DIRECTIONS ▸
Copy nothing from the entries below except the lines from the one containing "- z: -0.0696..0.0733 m" through the one containing "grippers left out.", and copy those exactly.

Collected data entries
_ _ _ _
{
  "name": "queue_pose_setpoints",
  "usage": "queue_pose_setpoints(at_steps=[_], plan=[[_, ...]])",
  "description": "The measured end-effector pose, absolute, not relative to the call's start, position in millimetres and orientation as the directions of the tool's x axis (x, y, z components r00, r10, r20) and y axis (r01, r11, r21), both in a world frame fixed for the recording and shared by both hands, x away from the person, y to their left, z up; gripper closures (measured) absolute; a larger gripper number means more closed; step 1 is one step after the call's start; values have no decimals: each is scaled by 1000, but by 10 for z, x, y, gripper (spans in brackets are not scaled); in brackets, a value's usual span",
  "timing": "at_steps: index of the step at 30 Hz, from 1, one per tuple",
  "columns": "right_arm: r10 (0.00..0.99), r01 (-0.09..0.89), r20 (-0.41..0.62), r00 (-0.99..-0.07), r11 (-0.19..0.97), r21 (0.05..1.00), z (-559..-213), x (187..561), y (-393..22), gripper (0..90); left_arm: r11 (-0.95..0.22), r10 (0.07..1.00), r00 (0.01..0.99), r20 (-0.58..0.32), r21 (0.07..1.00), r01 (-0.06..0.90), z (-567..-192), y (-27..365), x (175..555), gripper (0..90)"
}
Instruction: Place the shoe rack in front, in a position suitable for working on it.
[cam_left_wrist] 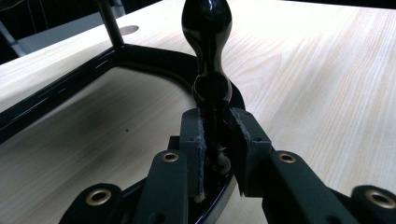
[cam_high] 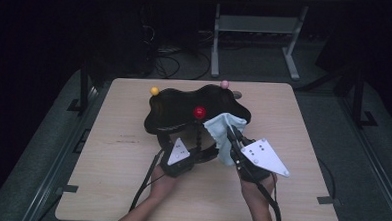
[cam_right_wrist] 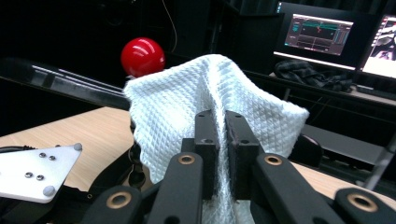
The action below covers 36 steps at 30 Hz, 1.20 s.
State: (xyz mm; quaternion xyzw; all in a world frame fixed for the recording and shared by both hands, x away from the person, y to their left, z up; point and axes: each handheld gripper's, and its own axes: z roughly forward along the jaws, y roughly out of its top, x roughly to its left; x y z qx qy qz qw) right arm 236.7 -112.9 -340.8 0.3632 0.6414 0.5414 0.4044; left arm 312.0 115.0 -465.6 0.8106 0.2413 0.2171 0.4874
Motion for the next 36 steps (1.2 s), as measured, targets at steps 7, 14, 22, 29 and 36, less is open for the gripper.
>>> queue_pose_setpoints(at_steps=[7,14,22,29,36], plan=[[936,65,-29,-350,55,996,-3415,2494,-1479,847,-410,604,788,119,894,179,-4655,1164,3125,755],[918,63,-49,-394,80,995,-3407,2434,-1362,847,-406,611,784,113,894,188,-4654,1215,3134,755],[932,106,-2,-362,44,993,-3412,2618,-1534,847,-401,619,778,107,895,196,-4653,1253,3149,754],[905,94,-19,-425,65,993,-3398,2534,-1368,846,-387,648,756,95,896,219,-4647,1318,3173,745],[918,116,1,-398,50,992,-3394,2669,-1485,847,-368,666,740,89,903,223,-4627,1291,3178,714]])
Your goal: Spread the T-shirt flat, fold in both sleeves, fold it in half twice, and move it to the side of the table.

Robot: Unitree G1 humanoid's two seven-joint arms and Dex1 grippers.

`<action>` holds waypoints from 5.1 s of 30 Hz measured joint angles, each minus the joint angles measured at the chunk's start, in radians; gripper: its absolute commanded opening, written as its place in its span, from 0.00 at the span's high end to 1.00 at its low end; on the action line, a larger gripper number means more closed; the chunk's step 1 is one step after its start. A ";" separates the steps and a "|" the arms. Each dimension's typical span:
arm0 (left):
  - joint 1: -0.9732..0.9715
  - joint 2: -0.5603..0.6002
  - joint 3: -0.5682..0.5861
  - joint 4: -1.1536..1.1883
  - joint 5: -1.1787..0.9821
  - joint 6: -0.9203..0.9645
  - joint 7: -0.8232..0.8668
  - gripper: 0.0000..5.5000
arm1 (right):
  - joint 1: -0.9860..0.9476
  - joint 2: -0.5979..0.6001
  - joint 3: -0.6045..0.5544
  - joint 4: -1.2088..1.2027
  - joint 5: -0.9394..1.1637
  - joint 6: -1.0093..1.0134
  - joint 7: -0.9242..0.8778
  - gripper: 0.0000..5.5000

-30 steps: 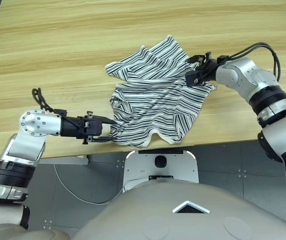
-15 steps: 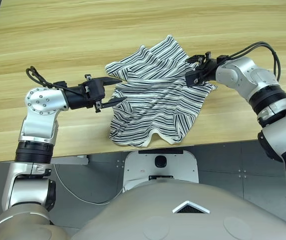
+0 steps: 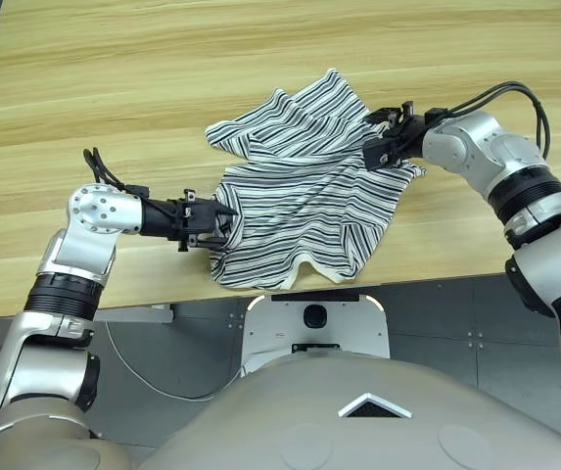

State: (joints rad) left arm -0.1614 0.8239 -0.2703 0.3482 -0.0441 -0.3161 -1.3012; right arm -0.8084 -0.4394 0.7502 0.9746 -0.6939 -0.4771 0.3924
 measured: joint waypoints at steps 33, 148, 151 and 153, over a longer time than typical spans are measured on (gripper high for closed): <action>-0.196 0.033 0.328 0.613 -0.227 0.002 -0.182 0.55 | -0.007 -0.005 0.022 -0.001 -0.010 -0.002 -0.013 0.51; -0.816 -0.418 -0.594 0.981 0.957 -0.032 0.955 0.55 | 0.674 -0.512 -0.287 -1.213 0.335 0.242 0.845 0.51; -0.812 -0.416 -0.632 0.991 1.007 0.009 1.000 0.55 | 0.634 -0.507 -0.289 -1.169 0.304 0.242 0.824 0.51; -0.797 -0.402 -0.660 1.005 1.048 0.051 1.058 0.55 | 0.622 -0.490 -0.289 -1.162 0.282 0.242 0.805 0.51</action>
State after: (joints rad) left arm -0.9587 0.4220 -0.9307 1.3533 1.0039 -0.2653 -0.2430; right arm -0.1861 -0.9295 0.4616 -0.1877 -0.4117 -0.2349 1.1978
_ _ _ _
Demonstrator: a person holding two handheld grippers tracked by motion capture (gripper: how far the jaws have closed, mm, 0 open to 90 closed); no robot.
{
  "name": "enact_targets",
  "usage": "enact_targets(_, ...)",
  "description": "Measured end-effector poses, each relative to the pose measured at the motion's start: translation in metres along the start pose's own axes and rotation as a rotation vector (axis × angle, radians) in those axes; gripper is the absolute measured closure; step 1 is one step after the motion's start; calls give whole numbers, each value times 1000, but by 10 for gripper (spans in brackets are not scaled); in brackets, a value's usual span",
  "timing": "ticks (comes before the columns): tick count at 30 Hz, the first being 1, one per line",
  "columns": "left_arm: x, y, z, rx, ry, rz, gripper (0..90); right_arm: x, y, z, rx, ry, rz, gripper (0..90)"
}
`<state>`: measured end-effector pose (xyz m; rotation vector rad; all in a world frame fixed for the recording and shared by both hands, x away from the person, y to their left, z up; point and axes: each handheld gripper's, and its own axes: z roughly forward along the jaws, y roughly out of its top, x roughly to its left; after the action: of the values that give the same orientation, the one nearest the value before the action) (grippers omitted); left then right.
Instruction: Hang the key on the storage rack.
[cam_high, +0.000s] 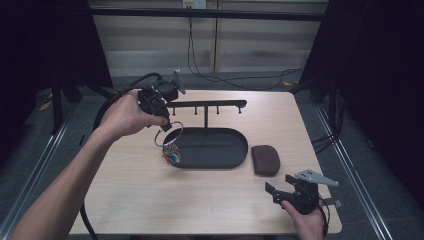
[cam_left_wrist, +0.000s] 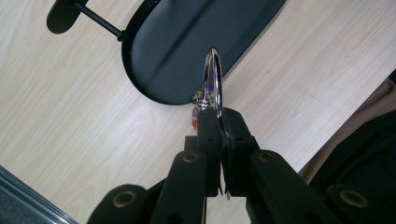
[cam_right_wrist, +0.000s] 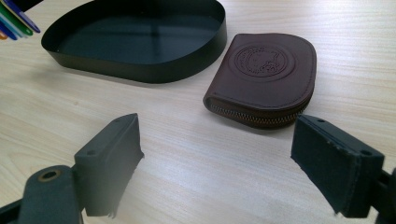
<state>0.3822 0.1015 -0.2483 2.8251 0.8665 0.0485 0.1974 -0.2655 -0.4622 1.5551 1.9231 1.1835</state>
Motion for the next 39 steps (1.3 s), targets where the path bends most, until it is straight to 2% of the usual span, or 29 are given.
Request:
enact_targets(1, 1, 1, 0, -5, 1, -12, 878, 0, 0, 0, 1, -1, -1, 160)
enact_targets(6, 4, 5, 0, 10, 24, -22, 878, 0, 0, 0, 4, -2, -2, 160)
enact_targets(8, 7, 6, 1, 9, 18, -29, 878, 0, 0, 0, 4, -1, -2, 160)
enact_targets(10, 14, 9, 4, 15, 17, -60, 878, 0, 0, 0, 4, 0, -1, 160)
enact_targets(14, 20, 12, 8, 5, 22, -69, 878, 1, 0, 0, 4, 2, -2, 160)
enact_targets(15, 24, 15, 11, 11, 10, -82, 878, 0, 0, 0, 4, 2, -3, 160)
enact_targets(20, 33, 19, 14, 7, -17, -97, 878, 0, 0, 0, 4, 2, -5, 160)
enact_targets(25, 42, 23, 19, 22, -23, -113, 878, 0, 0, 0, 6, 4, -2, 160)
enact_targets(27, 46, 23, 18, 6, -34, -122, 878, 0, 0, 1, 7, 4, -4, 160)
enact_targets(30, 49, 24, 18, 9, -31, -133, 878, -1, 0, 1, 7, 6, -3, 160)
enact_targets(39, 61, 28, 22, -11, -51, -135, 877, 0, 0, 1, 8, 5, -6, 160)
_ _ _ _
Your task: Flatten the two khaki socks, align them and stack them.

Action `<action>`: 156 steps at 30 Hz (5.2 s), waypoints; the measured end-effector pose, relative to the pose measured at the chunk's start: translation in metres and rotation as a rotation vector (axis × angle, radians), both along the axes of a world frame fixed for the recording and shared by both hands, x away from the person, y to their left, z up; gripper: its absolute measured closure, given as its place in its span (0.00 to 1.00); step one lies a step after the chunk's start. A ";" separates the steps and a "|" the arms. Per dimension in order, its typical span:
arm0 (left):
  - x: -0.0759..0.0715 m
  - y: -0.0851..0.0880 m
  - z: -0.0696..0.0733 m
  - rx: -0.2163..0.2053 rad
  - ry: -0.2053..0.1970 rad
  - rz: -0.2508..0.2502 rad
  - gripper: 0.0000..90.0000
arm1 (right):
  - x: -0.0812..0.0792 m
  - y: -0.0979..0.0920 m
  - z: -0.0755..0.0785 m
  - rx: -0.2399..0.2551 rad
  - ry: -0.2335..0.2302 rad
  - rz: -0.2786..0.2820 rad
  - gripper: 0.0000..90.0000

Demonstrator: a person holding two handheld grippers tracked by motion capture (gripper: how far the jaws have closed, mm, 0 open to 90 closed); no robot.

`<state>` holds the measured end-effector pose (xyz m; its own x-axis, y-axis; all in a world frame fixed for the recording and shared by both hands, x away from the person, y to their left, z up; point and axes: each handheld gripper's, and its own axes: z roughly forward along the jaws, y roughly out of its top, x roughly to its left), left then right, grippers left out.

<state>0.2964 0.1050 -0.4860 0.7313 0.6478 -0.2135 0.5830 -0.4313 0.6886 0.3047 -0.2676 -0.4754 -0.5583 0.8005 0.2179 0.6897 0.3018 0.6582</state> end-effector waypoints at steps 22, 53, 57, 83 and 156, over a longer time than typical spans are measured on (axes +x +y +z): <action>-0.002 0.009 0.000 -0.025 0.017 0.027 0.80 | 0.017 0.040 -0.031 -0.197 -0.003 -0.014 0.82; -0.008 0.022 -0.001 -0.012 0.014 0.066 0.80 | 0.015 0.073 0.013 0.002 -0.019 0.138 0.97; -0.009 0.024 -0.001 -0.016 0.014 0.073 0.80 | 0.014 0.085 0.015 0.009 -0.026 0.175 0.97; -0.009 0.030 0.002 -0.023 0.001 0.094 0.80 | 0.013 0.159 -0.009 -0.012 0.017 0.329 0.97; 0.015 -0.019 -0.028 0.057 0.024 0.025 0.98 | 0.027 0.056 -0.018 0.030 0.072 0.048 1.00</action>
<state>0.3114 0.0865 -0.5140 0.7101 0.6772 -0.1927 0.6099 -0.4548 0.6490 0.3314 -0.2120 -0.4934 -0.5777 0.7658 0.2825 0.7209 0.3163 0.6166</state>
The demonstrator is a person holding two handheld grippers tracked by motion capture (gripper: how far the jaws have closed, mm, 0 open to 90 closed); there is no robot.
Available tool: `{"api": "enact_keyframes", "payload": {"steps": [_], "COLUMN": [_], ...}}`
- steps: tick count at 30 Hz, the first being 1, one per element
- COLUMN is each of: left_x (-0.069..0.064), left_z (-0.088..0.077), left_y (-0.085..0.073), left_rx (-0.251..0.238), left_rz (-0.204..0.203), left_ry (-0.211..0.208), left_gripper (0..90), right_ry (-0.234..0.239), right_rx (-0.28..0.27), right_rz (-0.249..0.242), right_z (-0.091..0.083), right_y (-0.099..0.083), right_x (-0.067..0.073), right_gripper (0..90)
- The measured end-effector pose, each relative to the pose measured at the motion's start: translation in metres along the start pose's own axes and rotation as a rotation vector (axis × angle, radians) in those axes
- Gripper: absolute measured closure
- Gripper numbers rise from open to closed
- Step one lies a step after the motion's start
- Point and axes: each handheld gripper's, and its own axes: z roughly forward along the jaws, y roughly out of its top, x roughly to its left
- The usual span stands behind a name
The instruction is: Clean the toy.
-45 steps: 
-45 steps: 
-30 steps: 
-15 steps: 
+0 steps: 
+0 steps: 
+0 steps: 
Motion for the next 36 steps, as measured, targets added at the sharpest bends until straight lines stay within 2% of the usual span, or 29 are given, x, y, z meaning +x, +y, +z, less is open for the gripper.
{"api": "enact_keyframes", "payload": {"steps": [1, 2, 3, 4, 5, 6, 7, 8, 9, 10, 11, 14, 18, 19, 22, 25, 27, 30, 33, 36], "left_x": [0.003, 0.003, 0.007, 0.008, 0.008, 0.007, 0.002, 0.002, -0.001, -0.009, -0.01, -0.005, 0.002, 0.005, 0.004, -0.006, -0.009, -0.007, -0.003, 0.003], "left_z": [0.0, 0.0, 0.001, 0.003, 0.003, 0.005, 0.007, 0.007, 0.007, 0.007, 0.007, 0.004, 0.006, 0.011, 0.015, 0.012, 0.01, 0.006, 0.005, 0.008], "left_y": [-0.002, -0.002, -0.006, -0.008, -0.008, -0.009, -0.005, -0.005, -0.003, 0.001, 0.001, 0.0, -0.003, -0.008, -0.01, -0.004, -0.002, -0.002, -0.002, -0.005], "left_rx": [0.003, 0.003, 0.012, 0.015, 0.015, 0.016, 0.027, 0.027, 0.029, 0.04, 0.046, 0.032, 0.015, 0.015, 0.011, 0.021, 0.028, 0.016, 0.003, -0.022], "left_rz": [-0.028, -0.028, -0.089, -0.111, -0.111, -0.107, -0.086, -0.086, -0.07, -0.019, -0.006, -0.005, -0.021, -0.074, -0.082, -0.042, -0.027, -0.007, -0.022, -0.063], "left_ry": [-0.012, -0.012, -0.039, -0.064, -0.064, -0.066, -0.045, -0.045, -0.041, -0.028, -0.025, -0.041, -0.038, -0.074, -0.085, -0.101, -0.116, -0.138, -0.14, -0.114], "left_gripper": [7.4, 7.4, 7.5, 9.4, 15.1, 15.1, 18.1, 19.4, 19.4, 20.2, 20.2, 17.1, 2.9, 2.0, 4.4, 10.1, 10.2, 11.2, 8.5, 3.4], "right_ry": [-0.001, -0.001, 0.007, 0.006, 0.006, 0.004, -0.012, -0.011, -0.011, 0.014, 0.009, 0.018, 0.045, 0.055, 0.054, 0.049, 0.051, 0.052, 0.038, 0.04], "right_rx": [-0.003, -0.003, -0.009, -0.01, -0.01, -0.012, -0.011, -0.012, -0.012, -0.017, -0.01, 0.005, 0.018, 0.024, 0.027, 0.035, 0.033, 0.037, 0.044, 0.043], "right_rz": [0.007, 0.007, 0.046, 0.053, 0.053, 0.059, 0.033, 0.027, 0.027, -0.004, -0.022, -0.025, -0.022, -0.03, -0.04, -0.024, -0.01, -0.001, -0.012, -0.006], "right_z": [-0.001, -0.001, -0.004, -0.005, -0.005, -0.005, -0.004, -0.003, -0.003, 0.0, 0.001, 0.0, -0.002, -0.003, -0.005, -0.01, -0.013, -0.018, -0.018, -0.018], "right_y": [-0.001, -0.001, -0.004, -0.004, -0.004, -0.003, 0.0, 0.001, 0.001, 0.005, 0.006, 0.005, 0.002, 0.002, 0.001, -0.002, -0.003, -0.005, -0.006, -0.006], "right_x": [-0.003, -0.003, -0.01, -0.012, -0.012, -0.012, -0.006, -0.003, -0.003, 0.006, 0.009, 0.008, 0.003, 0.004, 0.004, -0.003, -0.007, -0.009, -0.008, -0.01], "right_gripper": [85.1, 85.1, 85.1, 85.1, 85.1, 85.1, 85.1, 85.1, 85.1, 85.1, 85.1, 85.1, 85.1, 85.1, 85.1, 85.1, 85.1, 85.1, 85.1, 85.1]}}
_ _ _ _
WRITTEN RESPONSE ▸
  - z: -0.0696..0.0733 m
  - rx: -0.2163..0.2053 rad
  - ry: -0.2053..0.1970 rad
  - rz: -0.2508..0.2502 rad
  - gripper: 0.0000..90.0000
arm1 (right):
  - x: -0.0812..0.0792 m
  - y: -0.0979..0.0920 m
  - z: -0.0755..0.0785 m
  - rx: -0.2399..0.2551 rad
  - ry: -0.2335..0.2302 rad
  - rz: -0.2786..0.2820 rad
  - gripper: 0.0000..90.0000

Demonstrator: a person holding two handheld grippers tracked by motion capture (gripper: how far the jaws have closed, mm, 0 open to 90 closed); no robot.

`<state>` holds the measured end-effector pose (xyz m; its own x-axis, y-axis; all in a world frame fixed for the recording and shared by both hands, x away from the person, y to their left, z up; point and axes: each handheld gripper's, and its own axes: z roughly forward along the jaws, y roughly out of its top, x roughly to its left), left then right, grippers left out.

No more output will be added to the exercise.